------ Excerpted records ------

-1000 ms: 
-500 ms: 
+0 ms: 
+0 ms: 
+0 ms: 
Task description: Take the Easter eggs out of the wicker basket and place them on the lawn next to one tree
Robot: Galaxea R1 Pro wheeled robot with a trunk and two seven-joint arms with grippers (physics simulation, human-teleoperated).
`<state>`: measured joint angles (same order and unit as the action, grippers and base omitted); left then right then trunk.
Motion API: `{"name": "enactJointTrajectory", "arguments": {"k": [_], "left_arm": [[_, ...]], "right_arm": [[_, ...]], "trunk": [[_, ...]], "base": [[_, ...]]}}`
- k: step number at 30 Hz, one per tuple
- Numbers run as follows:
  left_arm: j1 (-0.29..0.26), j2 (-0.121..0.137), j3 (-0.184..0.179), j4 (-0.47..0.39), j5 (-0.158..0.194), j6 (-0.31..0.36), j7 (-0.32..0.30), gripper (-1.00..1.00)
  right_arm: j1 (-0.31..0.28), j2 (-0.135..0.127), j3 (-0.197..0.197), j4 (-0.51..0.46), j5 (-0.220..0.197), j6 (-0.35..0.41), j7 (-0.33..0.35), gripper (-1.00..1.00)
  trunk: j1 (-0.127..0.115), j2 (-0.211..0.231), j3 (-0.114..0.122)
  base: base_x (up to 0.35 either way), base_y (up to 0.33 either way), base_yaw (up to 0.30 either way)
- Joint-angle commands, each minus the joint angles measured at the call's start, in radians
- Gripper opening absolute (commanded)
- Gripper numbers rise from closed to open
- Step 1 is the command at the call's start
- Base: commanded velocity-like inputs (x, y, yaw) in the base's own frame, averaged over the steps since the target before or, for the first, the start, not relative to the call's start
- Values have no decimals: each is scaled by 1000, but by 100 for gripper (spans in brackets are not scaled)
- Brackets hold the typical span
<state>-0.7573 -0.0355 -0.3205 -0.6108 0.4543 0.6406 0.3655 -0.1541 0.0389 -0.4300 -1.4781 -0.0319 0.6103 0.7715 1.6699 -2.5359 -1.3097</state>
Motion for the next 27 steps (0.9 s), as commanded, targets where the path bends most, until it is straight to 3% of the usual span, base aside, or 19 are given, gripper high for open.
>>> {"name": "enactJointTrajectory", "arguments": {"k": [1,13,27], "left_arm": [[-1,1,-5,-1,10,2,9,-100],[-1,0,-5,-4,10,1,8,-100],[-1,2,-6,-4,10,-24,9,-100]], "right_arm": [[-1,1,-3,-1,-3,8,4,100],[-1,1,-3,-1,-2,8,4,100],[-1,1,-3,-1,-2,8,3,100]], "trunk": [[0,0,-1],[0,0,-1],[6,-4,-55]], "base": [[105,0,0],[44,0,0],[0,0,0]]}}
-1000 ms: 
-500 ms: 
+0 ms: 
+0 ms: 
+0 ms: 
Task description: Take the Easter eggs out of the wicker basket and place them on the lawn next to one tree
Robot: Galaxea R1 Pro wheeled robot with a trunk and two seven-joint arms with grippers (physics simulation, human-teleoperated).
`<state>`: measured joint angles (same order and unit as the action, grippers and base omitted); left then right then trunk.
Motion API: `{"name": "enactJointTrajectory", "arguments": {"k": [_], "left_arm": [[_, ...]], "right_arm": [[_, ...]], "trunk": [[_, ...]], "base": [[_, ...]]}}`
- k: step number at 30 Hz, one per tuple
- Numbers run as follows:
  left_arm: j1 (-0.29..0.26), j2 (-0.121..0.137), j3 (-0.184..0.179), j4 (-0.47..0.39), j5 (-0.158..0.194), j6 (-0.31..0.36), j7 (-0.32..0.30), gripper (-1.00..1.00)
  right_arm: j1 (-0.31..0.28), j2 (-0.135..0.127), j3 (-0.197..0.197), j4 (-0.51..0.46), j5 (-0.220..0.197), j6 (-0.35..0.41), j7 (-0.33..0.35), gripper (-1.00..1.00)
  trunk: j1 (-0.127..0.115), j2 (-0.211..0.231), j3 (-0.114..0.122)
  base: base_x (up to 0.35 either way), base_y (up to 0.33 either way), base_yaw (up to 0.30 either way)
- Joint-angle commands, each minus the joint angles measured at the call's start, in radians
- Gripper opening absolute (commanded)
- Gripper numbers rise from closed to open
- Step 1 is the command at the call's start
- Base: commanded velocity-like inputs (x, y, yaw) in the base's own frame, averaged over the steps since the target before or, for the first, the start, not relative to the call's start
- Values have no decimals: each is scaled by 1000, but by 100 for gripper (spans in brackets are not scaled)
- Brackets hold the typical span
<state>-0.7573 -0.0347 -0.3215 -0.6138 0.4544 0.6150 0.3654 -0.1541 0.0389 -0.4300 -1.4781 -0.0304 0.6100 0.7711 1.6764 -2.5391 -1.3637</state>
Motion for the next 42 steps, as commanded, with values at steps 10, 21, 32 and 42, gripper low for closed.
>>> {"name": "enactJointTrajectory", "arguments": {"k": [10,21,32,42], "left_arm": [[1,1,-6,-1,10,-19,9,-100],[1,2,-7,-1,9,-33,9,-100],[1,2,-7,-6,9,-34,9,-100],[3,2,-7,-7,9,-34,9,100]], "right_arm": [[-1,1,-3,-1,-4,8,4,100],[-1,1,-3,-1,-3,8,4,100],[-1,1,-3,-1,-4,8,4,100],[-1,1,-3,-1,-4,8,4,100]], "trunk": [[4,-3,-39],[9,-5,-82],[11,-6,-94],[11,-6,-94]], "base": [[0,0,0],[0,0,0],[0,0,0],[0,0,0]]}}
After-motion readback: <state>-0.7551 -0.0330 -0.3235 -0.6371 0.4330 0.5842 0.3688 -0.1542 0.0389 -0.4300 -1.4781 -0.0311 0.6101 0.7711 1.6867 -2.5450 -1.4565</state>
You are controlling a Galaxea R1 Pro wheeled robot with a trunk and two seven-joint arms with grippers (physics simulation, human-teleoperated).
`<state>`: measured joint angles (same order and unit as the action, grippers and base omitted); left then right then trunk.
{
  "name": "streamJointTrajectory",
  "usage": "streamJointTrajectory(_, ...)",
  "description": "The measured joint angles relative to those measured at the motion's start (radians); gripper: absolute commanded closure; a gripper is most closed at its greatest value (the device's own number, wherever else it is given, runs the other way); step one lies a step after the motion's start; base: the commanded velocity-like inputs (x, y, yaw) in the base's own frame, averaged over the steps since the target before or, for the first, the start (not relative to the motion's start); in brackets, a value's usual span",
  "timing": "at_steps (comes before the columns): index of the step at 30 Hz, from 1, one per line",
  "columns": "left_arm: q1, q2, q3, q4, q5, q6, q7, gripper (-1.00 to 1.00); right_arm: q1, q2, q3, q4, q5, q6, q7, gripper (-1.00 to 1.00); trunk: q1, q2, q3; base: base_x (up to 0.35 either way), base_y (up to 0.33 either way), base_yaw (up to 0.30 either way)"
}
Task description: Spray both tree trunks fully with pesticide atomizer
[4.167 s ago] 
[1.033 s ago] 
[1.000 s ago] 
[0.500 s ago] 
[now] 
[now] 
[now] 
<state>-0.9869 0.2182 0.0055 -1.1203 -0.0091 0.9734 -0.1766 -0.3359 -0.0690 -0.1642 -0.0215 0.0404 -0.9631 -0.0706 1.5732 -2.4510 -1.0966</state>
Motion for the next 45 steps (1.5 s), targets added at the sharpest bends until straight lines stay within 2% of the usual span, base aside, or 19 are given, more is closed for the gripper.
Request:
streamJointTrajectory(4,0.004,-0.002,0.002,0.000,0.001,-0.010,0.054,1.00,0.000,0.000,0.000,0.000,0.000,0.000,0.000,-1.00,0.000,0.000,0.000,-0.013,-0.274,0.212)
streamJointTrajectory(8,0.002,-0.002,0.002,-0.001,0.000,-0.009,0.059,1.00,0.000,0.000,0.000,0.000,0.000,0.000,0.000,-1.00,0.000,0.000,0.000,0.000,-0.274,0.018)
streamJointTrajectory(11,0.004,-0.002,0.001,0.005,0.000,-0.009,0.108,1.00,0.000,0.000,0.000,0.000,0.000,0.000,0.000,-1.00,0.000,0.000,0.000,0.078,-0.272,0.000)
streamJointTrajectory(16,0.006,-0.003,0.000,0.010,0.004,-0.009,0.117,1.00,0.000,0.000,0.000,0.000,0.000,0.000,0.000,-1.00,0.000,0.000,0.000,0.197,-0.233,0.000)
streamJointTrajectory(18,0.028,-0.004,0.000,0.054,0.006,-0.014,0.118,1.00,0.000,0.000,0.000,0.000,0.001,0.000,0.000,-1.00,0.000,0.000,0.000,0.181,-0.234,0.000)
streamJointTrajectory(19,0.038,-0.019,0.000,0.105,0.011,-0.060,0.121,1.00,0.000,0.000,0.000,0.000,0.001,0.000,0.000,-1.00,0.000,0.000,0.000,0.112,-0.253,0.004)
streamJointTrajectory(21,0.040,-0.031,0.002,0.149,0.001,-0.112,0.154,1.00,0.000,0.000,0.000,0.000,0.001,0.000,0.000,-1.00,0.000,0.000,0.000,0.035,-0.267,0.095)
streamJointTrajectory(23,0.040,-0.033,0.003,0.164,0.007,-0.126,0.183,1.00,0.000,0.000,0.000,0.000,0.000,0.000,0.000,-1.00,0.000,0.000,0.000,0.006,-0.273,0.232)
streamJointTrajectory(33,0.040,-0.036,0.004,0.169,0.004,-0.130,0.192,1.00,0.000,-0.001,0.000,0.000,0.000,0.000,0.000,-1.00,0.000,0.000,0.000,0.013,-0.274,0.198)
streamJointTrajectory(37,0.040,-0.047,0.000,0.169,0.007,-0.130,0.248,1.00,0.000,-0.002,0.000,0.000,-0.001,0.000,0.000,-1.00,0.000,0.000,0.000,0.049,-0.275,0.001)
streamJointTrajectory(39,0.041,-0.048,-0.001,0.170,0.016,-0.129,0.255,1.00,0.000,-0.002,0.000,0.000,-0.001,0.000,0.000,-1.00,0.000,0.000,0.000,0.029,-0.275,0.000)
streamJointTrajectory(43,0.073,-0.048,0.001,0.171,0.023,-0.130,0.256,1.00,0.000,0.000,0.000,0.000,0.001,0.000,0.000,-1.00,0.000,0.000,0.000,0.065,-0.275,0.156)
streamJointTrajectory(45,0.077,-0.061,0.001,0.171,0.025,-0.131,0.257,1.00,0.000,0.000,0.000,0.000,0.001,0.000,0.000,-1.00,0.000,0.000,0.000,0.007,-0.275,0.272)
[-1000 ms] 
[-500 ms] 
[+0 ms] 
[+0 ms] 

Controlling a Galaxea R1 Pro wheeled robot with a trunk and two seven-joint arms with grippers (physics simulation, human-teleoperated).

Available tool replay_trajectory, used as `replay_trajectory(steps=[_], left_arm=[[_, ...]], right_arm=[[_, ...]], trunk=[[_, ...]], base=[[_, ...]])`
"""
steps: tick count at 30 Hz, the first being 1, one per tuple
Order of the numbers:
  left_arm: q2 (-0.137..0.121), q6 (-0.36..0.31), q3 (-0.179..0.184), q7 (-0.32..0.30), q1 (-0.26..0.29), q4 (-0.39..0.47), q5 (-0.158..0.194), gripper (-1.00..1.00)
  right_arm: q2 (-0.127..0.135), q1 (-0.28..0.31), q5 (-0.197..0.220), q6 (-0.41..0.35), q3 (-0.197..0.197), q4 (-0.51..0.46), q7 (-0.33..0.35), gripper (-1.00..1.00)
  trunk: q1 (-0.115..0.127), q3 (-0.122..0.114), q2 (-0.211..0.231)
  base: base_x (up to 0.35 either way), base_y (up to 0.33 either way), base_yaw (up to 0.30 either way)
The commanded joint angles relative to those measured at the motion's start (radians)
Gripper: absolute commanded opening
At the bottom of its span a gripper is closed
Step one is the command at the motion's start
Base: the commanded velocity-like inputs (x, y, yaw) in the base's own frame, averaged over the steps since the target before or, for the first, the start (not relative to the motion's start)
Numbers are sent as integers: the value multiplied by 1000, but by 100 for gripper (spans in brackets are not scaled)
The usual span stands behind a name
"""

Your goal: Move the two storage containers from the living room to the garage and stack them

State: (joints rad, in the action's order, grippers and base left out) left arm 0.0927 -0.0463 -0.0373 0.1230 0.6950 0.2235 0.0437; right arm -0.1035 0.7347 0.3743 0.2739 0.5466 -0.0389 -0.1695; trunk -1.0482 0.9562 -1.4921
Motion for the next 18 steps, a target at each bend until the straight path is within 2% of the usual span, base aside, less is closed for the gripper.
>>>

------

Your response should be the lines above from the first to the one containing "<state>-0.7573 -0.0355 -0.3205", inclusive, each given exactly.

▶ Completed task
-1000 ms: 
-500 ms: 
+0 ms: 
+0 ms: 
+0 ms: 
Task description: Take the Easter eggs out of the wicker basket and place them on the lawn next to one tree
Robot: Galaxea R1 Pro wheeled robot with a trunk and two seven-joint arms with grippers (physics simulation, human-teleoperated).
`<state>`: measured joint angles (same order and unit as the action, grippers and base omitted); left then right then trunk.
Motion API: `{"name": "enactJointTrajectory", "arguments": {"k": [_], "left_arm": [[_, ...]], "right_arm": [[_, ...]], "trunk": [[_, ...]], "base": [[_, ...]]}}`
- k: step number at 30 Hz, one per tuple
- Numbers run as follows:
  left_arm: j1 (-0.29..0.26), j2 (-0.121..0.137), j3 (-0.184..0.179), j4 (-0.47..0.39), j5 (-0.158..0.194), j6 (-0.31..0.36), j7 (-0.32..0.30), gripper (-1.00..1.00)
  right_arm: j1 (-0.31..0.28), j2 (-0.135..0.127), j3 (-0.197..0.197), j4 (-0.51..0.46), j5 (-0.220..0.197), j6 (-0.35..0.41), j7 (-0.33..0.35), gripper (-1.00..1.00)
  trunk: j1 (-0.127..0.115), j2 (-0.211..0.231), j3 (-0.114..0.122)
  base: base_x (up to 0.35 either way), base_y (up to 0.33 either way), base_yaw (up to 0.30 either way)
- Joint-angle commands, each minus the joint angles measured at the call's start, in radians
- Gripper opening absolute (commanded)
- Gripper numbers rise from closed to open
- Step 1 is the command at the call's start
- Base: commanded velocity-like inputs (x, y, yaw) in the base's own frame, averaged over the steps since the target before or, for the first, the start, not relative to the call's start
- Values have no decimals: each is scaled by 1000, but by 100 for gripper (spans in brackets are not scaled)
- Brackets hold the typical span
<state>-0.7573 -0.0355 -0.3205 -0.6108 0.4543 0.6406 0.3655 -0.1541 0.0389 -0.4300 -1.4781 -0.0319 0.6103 0.7715 1.6699 -2.5359 -1.3097</state>

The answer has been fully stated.